Maybe I still don't grok how SSA works, but figuring out the right k to split a number into 2^k parts, is a real bastard.
It would be a lot easier, if one could simply split a 2^(2*k-1)-bit number N into 2^k parts with 2^k bits each (half the bits are zero to hold the result of the product), and do a transform of length 2^k.
Unfortunately the individual 2^k parts are just a little too small, as the results of the convolution require k + 2^k bits to avoid overflow.
Idea:
To fix this shortcomming I'm thinking about using a (small) FGT modulo the smallest 2^p-1 > 2^k, and reconstructing the result modulo (2^p-1)*(2^(2^k)+1) with the CRT.
For example, if we're multiplying a 2^31 bit number (~600M decimals), then k==16, so we're doing the transform modulo 2^16+1 ~ 64Kbit which is comparatively small, fits into L1 at least twice and into L2 several times more.

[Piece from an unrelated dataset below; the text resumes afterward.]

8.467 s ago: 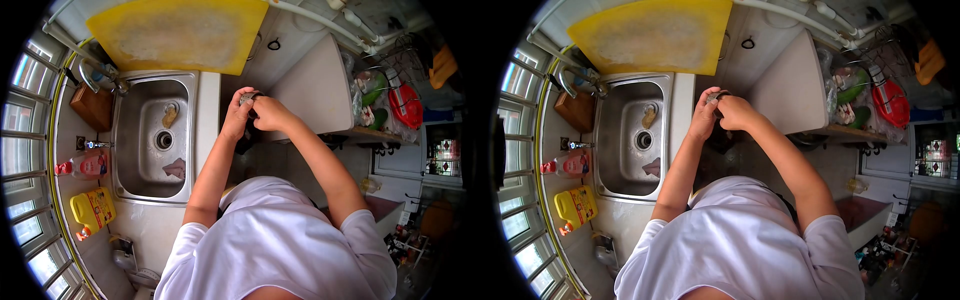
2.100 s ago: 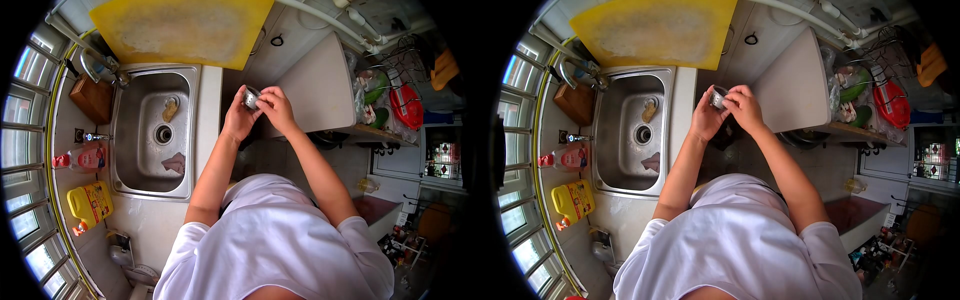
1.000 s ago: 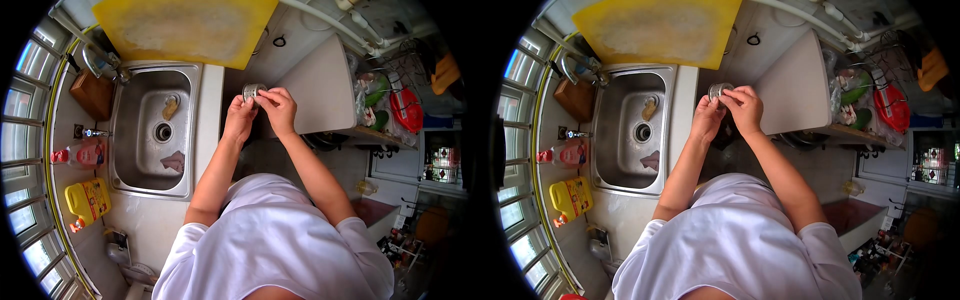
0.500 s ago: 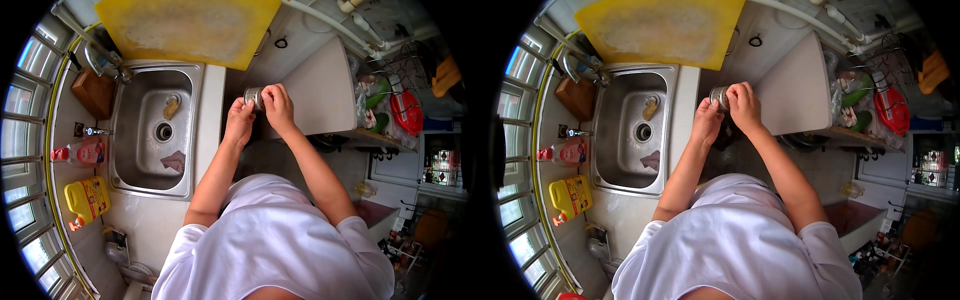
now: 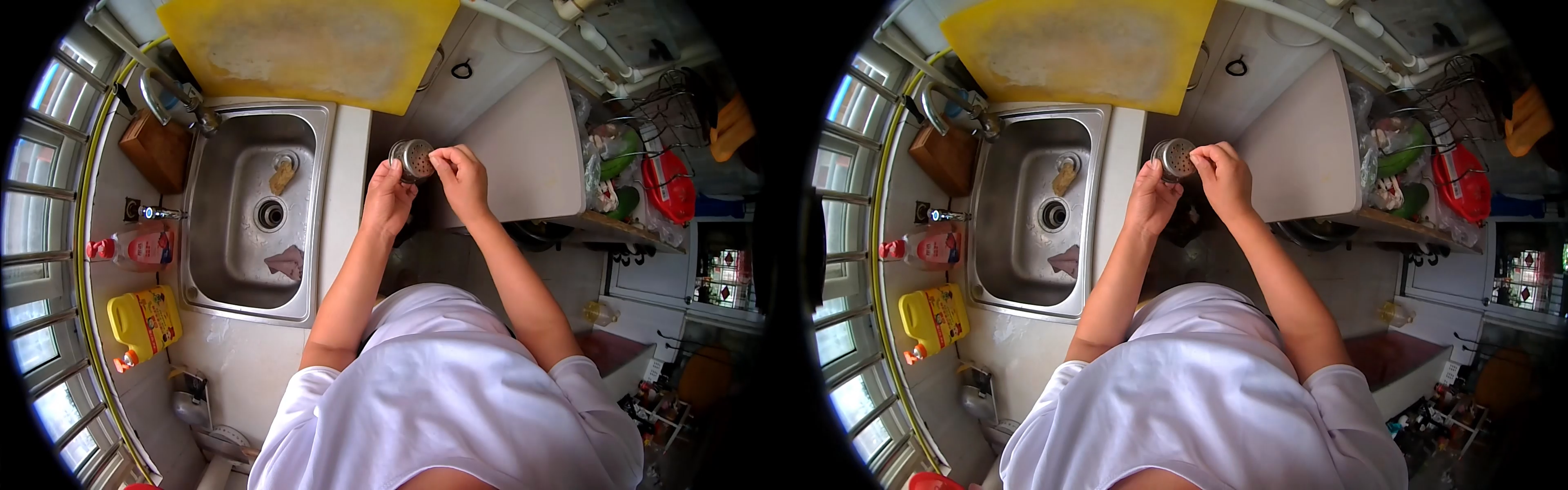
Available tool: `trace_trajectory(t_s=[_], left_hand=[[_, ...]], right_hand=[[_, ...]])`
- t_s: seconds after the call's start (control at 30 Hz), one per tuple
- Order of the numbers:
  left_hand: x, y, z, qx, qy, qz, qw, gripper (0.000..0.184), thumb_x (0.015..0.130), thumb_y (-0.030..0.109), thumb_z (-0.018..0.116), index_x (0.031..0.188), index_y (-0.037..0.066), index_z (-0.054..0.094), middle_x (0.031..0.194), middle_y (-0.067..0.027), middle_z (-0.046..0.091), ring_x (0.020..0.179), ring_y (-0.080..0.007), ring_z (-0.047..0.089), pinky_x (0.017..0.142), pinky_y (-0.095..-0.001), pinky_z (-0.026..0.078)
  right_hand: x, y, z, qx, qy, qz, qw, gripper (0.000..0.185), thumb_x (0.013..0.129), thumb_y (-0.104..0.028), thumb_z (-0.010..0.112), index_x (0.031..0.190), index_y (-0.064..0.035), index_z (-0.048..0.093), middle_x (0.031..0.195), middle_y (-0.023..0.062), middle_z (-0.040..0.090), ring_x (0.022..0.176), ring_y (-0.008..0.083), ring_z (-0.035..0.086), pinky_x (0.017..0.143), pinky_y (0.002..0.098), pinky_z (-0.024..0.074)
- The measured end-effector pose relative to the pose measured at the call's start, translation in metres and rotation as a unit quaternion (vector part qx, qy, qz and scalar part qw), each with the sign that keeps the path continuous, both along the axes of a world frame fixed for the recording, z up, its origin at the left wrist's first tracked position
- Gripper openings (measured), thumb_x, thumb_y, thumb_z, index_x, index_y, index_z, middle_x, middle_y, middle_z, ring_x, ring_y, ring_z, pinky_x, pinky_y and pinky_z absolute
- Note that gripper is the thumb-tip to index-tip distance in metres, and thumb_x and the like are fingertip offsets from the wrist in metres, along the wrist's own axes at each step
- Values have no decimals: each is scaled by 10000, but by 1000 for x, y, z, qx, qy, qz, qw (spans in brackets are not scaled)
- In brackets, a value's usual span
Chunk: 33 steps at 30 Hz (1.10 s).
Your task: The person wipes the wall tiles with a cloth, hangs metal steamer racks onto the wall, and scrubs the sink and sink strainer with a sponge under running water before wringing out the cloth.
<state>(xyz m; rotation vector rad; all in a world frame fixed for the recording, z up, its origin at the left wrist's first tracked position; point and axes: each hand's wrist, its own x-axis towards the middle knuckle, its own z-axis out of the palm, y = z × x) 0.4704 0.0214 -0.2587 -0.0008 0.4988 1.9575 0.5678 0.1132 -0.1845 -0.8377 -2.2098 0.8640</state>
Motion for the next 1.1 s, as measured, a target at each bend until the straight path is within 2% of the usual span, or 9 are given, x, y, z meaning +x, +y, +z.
trace_trajectory(t_s=[0.13, 0.2, 0.33, 0.47, 0.53, 0.77, 0.87, 1.07, 1.1], left_hand=[[2, -3, 7, -13, 25, 5, 1000, 117, 918, 253, 608, 969, 167, 545, 909, 46, 629, 806, -78, 564, 719, -274, 438], [4, -4, 13, -47, 45, 26, 998, 110, 906, 241, 629, 866, 178, 548, 827, 68, 616, 742, -46, 541, 674, -230, 402], [0, -18, 7, -66, 53, 73, 994, 85, 909, 203, 618, 865, 191, 546, 851, 71, 616, 747, -66, 538, 669, -267, 403], [-12, -51, -2, -91, 30, 177, 980, 98, 895, 214, 636, 872, 181, 547, 871, 65, 621, 765, -72, 540, 660, -264, 389], [-20, -75, -15, -94, 9, 248, 964, 110, 890, 210, 645, 943, 181, 553, 908, 58, 617, 813, -72, 551, 650, -268, 404], [-27, -193, -51, -83, -107, 444, 886, 76, 925, 210, 593, 970, 161, 557, 935, 26, 600, 795, -105, 535, 648, -242, 402], [-45, -222, -53, -190, -169, 485, 837, 100, 918, 265, 594, 902, 181, 542, 843, 49, 594, 709, -93, 499, 634, -280, 365], [-86, -255, -108, -213, -234, 510, 800, 119, 910, 311, 590, 927, 196, 566, 835, 56, 611, 713, -99, 503, 648, -294, 326], [-90, -259, -118, -203, -235, 505, 805, 104, 909, 305, 590, 921, 203, 570, 826, 60, 610, 716, -96, 509, 653, -298, 331]], right_hand=[[-1, 5, -6, -12, -10, 22, 1000, 108, 845, -170, 644, 823, -68, 616, 799, 64, 602, 693, 235, 601, 629, 343, 482], [-1, 12, -17, 28, -17, 17, 999, 115, 843, -182, 642, 820, -74, 609, 804, 65, 600, 707, 245, 600, 636, 355, 483], [-1, 30, -45, 71, -50, 4, 996, 145, 830, -222, 652, 812, -85, 607, 801, 68, 597, 725, 256, 601, 643, 382, 479], [2, 29, -45, -49, -213, -16, 976, 234, 817, -291, 682, 752, -70, 641, 721, 54, 611, 663, 229, 594, 613, 354, 464], [-2, 32, -53, -101, -272, 17, 957, 167, 832, -238, 657, 813, -72, 658, 757, 58, 614, 694, 213, 606, 633, 353, 475], [-58, -14, -66, -31, -47, 241, 969, 198, 816, -53, 606, 999, -95, 669, 829, 77, 609, 726, 202, 613, 671, 303, 499], [-95, -43, -66, -85, -75, 299, 948, 189, 811, -91, 634, 996, -91, 671, 832, 78, 633, 701, 196, 620, 673, 299, 508], [-205, -106, -50, -106, -79, 434, 891, 227, 831, -190, 643, 1036, -96, 666, 840, 93, 646, 763, 218, 639, 688, 322, 497], [-231, -118, -51, -84, -100, 464, 876, 335, 827, -260, 658, 1123, -104, 631, 853, 86, 650, 792, 218, 637, 700, 330, 496]])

According to
http://www.loria.fr/~gaudry/publis/issac07.pdf the optimal values in the MUL_FFT_TABLE are several orders of magnitude larger.
The runtime of an FGT (mod 2^31-1) of length 2^16, should be proportional to k/(2^k) and far below 1% of the total time, computing the inputs (mod 2^31-1) requires only 1 extra instruction/word (+overhead).
I believe doing the CRT will be the most expensive operation, but if the CRT can be done as fast as doing 1 butterfly, the time for doing this could be around 1/(2*k) ~ 3%.
As soon as we have recursed deep enough (using the sqrt(2)-trick when 2*k-1 isn't a whole number), we can use the FGT to compute the entire negacyclic convolution, entirely removing any Toom-3 or Karatsuba specialization.
Comments?